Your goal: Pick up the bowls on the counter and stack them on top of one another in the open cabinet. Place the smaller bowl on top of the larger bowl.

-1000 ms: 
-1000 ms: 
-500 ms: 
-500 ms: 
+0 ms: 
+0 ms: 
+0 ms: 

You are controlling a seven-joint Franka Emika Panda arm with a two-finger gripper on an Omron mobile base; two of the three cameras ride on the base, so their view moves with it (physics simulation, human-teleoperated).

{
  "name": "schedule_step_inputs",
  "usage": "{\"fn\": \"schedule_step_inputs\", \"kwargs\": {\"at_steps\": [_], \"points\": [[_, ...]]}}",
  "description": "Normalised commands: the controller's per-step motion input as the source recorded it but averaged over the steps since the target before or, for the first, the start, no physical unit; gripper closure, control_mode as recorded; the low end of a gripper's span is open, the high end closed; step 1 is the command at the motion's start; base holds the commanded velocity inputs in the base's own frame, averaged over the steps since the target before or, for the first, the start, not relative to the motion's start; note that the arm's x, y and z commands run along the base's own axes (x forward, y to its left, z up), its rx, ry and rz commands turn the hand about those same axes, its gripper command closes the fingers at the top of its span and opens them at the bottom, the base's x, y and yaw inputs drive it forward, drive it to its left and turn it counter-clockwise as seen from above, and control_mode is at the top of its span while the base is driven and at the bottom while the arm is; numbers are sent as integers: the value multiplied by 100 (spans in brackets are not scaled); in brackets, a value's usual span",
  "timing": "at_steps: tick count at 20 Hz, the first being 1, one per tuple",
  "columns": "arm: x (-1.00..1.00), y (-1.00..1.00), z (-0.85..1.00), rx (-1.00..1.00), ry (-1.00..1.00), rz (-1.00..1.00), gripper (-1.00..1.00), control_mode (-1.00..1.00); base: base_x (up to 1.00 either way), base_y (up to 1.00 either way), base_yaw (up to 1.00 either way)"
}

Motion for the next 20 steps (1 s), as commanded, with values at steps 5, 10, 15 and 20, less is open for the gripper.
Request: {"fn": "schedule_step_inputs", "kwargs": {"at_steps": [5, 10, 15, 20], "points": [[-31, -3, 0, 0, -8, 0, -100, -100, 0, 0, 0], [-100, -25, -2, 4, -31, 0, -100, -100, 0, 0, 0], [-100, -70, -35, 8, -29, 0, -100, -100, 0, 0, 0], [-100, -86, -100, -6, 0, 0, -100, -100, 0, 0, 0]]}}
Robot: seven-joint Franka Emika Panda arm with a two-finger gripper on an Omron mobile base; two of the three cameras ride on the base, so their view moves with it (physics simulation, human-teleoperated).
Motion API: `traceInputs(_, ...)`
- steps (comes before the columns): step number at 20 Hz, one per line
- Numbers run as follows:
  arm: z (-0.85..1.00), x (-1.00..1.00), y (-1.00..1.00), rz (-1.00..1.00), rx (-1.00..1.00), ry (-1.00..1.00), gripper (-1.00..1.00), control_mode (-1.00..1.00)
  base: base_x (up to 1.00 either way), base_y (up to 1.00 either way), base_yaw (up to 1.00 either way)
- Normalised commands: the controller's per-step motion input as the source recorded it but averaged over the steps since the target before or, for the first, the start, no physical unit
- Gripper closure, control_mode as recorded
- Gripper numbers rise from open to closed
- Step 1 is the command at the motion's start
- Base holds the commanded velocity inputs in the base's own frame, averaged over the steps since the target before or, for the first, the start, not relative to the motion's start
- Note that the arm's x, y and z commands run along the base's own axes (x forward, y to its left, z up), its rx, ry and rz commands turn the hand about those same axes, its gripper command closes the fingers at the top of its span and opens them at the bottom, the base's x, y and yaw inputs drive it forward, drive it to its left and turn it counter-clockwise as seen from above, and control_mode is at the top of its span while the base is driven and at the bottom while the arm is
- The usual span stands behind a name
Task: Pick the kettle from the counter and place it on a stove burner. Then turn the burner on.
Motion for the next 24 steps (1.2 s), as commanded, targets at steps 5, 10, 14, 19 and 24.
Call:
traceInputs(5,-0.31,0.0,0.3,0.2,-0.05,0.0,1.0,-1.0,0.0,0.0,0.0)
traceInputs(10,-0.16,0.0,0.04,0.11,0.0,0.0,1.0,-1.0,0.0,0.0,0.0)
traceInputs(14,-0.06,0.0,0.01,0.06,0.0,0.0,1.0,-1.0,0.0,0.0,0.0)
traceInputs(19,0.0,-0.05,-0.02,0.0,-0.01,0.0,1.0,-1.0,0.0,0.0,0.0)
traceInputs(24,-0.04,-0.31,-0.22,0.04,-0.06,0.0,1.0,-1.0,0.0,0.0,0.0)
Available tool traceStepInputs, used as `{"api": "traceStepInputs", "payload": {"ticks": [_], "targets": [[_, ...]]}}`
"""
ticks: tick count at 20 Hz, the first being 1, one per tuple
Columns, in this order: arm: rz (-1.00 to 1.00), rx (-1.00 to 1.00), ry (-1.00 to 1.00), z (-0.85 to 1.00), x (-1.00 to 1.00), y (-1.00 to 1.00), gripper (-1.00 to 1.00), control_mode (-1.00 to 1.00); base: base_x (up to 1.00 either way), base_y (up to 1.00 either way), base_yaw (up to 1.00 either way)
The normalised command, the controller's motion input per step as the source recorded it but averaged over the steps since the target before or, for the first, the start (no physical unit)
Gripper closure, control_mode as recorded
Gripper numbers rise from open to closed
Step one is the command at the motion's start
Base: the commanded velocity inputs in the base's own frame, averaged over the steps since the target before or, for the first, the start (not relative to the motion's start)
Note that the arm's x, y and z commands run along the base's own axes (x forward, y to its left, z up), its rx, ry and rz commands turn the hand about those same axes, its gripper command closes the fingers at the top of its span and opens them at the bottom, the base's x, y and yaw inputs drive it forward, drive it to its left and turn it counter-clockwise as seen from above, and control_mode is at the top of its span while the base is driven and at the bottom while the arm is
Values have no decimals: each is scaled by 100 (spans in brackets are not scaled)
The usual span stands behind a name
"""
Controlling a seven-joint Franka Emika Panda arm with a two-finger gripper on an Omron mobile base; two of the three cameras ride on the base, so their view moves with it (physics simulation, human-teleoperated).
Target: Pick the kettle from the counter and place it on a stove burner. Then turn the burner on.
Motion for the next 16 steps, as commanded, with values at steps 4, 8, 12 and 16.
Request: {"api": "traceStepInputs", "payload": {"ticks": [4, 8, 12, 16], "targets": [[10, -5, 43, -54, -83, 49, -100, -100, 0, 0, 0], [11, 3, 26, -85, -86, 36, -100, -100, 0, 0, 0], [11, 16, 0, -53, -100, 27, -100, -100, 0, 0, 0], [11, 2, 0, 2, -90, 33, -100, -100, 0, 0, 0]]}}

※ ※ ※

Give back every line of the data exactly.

Your goal: Pick up the bowls on the counter and stack them on top of one another in the open cabinet. Place the smaller bowl on top of the larger bowl.

-1000 ms: 
-1000 ms: 
-500 ms: 
-500 ms: 
+0 ms: 
+0 ms: 
+0 ms: 

You are controlling a seven-joint Franka Emika Panda arm with a two-finger gripper on an Omron mobile base; two of the three cameras ride on the base, so their view moves with it (physics simulation, human-teleoperated).

{
  "name": "schedule_step_inputs",
  "usage": "{\"fn\": \"schedule_step_inputs\", \"kwargs\": {\"at_steps\": [_], \"points\": [[_, ...]]}}",
  "description": "Normalised commands: the controller's per-step motion input as the source recorded it but averaged over the steps since the target before or, for the first, the start, no physical unit; gripper closure, control_mode as recorded; the low end of a gripper's span is open, the high end closed; step 1 is the command at the motion's start; base holds the commanded velocity inputs in the base's own frame, averaged over the steps since the target before or, for the first, the start, not relative to the motion's start; note that the arm's x, y and z commands run along the base's own axes (x forward, y to its left, z up), its rx, ry and rz commands turn the hand about those same axes, its gripper command closes the fingers at the top of its span and opens them at the bottom, the base's x, y and yaw inputs drive it forward, drive it to its left and turn it counter-clockwise as seen from above, and control_mode is at the top of its span while the base is driven and at the bottom while the arm is; numbers are sent as integers: the value multiplied by 100 (spans in brackets are not scaled); in brackets, a value's usual span",
  "timing": "at_steps: tick count at 20 Hz, the first being 1, one per tuple",
  "columns": "arm: x (-1.00..1.00), y (-1.00..1.00), z (-0.85..1.00), rx (-1.00..1.00), ry (-1.00..1.00), rz (-1.00..1.00), gripper (-1.00..1.00), control_mode (-1.00..1.00); base: base_x (up to 1.00 either way), base_y (up to 1.00 either way), base_yaw (up to 1.00 either way)"
}

Motion for the next 20 steps (1 s), as commanded, with values at steps 5, 10, 15 and 20, less is open for the gripper.
Request: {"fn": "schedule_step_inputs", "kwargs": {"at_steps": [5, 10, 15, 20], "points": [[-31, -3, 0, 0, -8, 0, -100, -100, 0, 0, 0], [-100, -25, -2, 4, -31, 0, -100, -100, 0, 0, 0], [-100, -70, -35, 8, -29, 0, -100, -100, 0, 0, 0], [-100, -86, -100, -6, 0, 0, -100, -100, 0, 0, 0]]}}
Robot: seven-joint Franka Emika Panda arm with a two-finger gripper on an Omron mobile base; two of the three cameras ride on the base, so their view moves with it (physics simulation, human-teleoperated).
Motion API: `traceInputs(_, ...)`
- steps (comes before the columns): step number at 20 Hz, one per line
- Numbers run as follows:
  arm: z (-0.85..1.00), x (-1.00..1.00), y (-1.00..1.00), rz (-1.00..1.00), rx (-1.00..1.00), ry (-1.00..1.00), gripper (-1.00..1.00), control_mode (-1.00..1.00)
  base: base_x (up to 1.00 either way), base_y (up to 1.00 either way), base_yaw (up to 1.00 either way)
- Normalised commands: the controller's per-step motion input as the source recorded it but averaged over the steps since the target before or, for the first, the start, no physical unit
- Gripper closure, control_mode as recorded
- Gripper numbers rise from open to closed
- Step 1 is the command at the motion's start
- Base holds the commanded velocity inputs in the base's own frame, averaged over the steps since the target before or, for the first, the start, not relative to the motion's start
- Note that the arm's x, y and z commands run along the base's own axes (x forward, y to its left, z up), its rx, ry and rz commands turn the hand about those same axes, its gripper command closes the fingers at the top of its span and opens them at the bottom, the base's x, y and yaw inputs drive it forward, drive it to its left and turn it counter-clockwise as seen from above, and control_mode is at the top of its span while the base is driven and at the bottom while the arm is
- The usual span stands behind a name
Task: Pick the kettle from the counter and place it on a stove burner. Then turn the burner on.
Motion for the next 24 steps (1.2 s), as commanded, targets at steps 5, 10, 14, 19 and 24.
Call:
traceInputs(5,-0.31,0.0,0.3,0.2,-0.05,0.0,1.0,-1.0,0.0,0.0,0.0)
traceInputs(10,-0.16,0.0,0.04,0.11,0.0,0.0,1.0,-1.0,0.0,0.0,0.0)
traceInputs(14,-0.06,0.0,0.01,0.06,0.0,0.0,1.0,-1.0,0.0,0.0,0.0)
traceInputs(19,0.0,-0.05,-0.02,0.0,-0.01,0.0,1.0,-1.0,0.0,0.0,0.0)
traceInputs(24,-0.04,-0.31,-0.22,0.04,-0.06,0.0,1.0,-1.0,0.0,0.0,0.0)
Available tool traceStepInputs, used as `{"api": "traceStepInputs", "payload": {"ticks": [_], "targets": [[_, ...]]}}`
"""
ticks: tick count at 20 Hz, the first being 1, one per tuple
Columns, in this order: arm: rz (-1.00 to 1.00), rx (-1.00 to 1.00), ry (-1.00 to 1.00), z (-0.85 to 1.00), x (-1.00 to 1.00), y (-1.00 to 1.00), gripper (-1.00 to 1.00), control_mode (-1.00 to 1.00); base: base_x (up to 1.00 either way), base_y (up to 1.00 either way), base_yaw (up to 1.00 either way)
The normalised command, the controller's motion input per step as the source recorded it but averaged over the steps since the target before or, for the first, the start (no physical unit)
Gripper closure, control_mode as recorded
Gripper numbers rise from open to closed
Step one is the command at the motion's start
Base: the commanded velocity inputs in the base's own frame, averaged over the steps since the target before or, for the first, the start (not relative to the motion's start)
Note that the arm's x, y and z commands run along the base's own axes (x forward, y to its left, z up), its rx, ry and rz commands turn the hand about those same axes, its gripper command closes the fingers at the top of its span and opens them at the bottom, the base's x, y and yaw inputs drive it forward, drive it to its left and turn it counter-clockwise as seen from above, and control_mode is at the top of its span while the base is driven and at the bottom while the arm is
Values have no decimals: each is scaled by 100 (spans in brackets are not scaled)
The usual span stands behind a name
"""
Controlling a seven-joint Franka Emika Panda arm with a two-finger gripper on an Omron mobile base; two of the three cameras ride on the base, so their view moves with it (physics simulation, human-teleoperated).
Target: Pick the kettle from the counter and place it on a stove burner. Then turn the burner on.
Motion for the next 16 steps, as commanded, with values at steps 4, 8, 12 and 16.
Request: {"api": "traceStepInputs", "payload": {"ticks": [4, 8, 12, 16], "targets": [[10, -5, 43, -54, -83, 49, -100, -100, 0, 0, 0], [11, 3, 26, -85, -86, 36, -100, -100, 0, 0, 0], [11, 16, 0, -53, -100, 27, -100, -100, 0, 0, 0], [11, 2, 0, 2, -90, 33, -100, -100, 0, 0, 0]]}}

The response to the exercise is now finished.